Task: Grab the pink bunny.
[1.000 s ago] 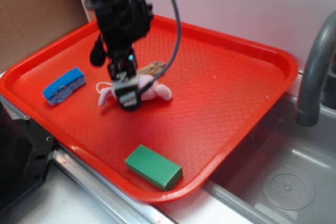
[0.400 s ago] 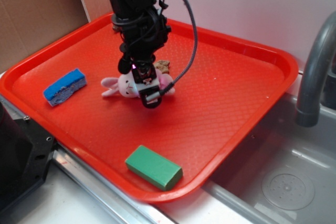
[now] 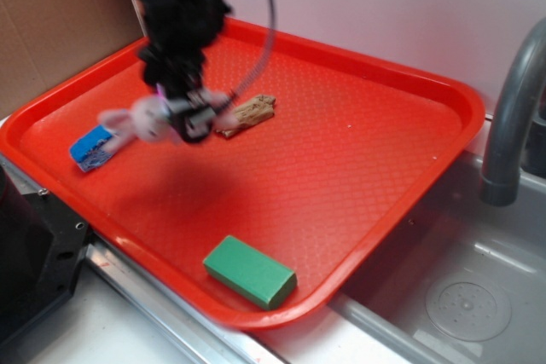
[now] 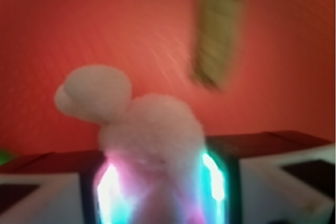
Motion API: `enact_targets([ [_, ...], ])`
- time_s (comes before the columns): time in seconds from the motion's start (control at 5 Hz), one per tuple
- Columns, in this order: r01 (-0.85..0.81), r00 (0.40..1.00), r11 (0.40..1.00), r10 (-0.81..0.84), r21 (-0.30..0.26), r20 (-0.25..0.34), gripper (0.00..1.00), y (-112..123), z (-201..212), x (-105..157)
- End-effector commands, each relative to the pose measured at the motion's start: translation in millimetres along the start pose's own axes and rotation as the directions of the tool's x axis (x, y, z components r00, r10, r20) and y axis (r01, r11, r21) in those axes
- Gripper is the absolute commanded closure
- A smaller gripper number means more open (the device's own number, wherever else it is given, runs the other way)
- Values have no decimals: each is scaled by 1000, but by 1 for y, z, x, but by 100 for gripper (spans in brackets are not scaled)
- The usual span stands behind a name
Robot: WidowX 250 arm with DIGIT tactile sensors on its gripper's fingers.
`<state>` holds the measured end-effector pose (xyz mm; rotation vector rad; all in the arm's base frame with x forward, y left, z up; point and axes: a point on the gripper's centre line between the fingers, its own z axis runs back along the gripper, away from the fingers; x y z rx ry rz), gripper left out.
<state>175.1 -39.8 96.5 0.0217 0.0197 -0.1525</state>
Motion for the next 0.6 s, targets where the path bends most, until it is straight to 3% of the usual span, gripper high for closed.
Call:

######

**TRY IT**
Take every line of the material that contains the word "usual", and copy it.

**EXPECTED OUTPUT**
- The usual span stands behind a name
Motion for the next 0.6 s, targets where the path bends most, until it is straight to 3% of the usual span, gripper high for closed.

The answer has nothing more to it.